Clause 6.1.3 requires you to produce a risk treatment plan. This is the document that links each identified risk to its selected treatment option and the controls that will be implemented. It is one of the mandatory documented information items under the standard.

Your risk treatment plan should capture for each risk:

  • The risk identifier and description
  • The selected treatment option (mitigate, avoid, transfer, accept)
  • The specific controls or actions to be implemented
  • The responsible owner for each control
  • The target completion date for implementation
  • The residual risk level after treatment
  • Whether the residual risk has been accepted, and by whom

This document becomes the management tool for driving implementation forward and the audit trail for demonstrating that treatment decisions were deliberate, proportionate, and properly authorised.

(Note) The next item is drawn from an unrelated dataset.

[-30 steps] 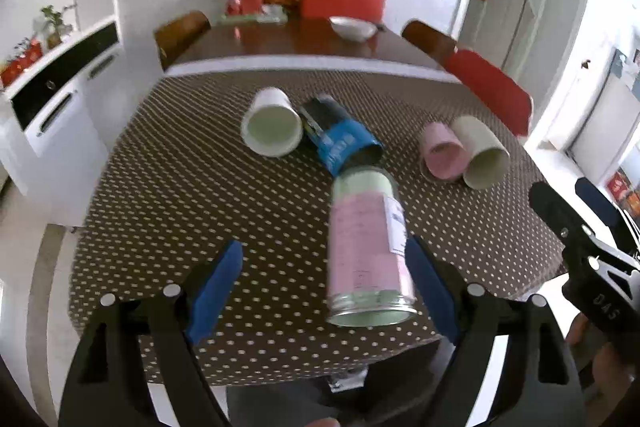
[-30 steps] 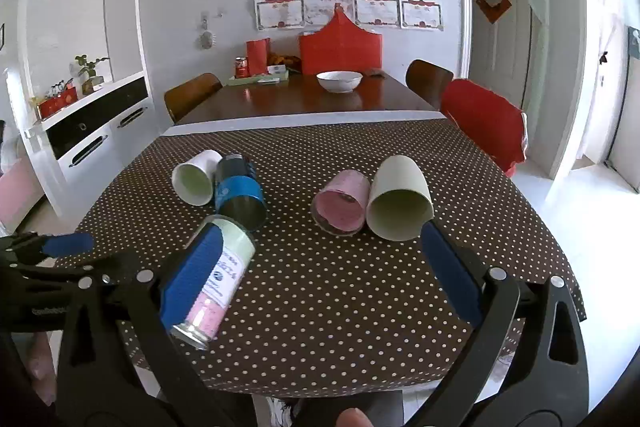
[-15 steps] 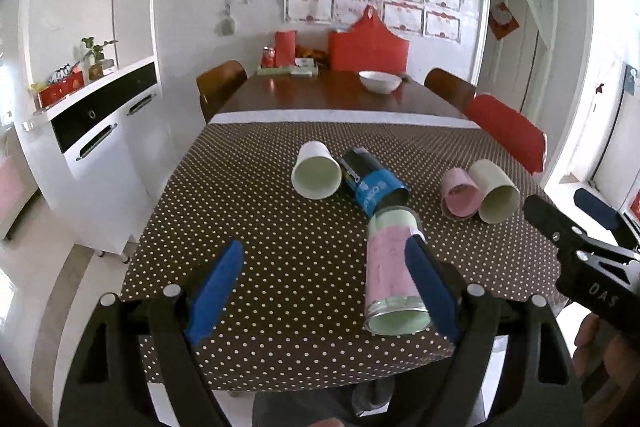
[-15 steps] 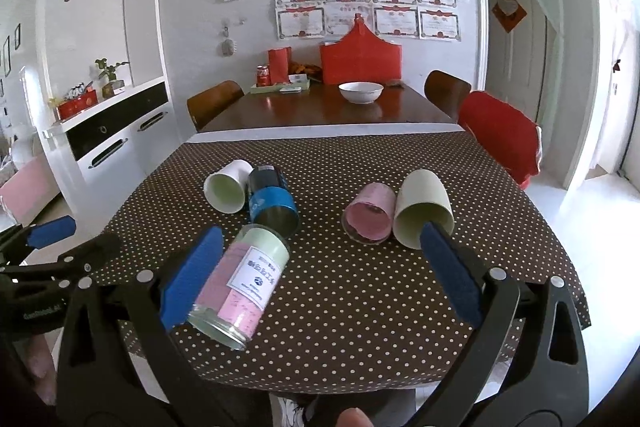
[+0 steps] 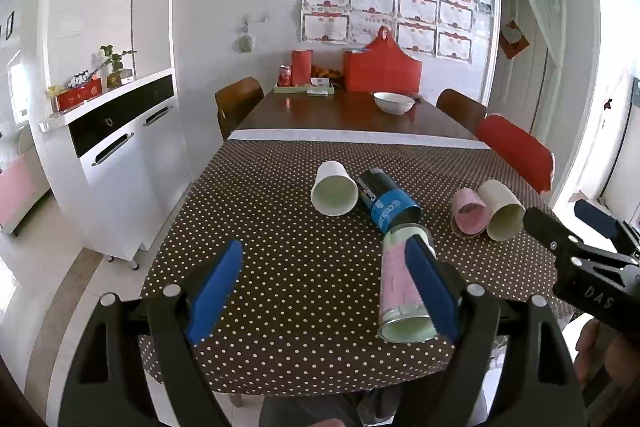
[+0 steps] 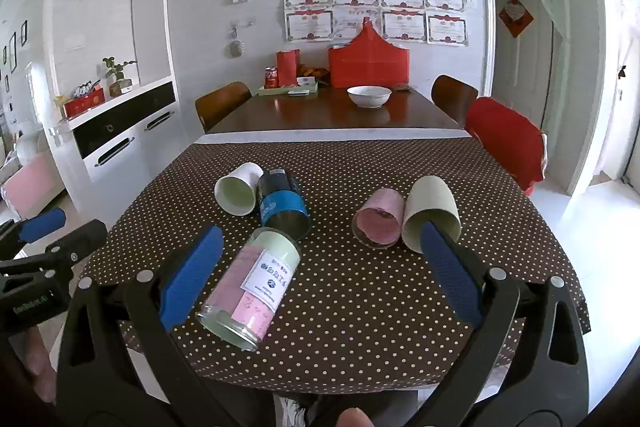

Risk Treatment Plan: What to Capture

A mandatory document under ISO 27001 — linking each risk to its treatment option, controls, owner, and residual risk

Risk ID
Risk description
Option
Controls / action
Owner
Residual risk
Accepted by
R-014
Unauthorised access to customer data via compromised credentials
Mitigate
MFA enforced; quarterly access reviews; password policy
IT Manager
Low
ISMS Lead
R-021
Ransomware encrypts business-critical systems — extended outage
Mitigate + Transfer
Offline backups; EDR; network segmentation; cyber insurance
IT Manager
Medium
CEO
R-033
Data loss due to inadequate supplier security controls
Mitigate
Supplier assessment; security clauses in contracts; annual review
Ops Manager
Low
ISMS Lead
R-047
Accidental data exposure via shadow IT / unsanctioned apps
Avoid
Policy prohibiting unsanctioned tools; training; MDM enforcement
HR Manager
Low
ISMS Lead
R-058
Website defacement causing reputational damage (low-value target)
Accept
Standard hosting security in place — no additional controls required
IT Manager
Low
ISMS Lead
Treatment option
Mitigate, Avoid, Transfer, or Accept — options can be combined for a single risk
Controls / action
Specific measures being applied — link to Annex A controls where applicable
Residual risk
The risk level after controls are applied — must fall within your acceptance criteria
Accepted by
Named person with authority to accept residual risk — the risk owner, not just the ISMS lead
The risk treatment plan is mandatory documented information under ISO 27001. Auditors will check that treatment decisions are recorded, residual risk is assessed, and acceptance is formally authorised — not just implied.

Linking to Annex A

When you select the mitigate option, you will typically draw on controls from Annex A of ISO 27001 to address specific risks. The connection between a risk and the Annex A controls you have selected to treat it should be traceable.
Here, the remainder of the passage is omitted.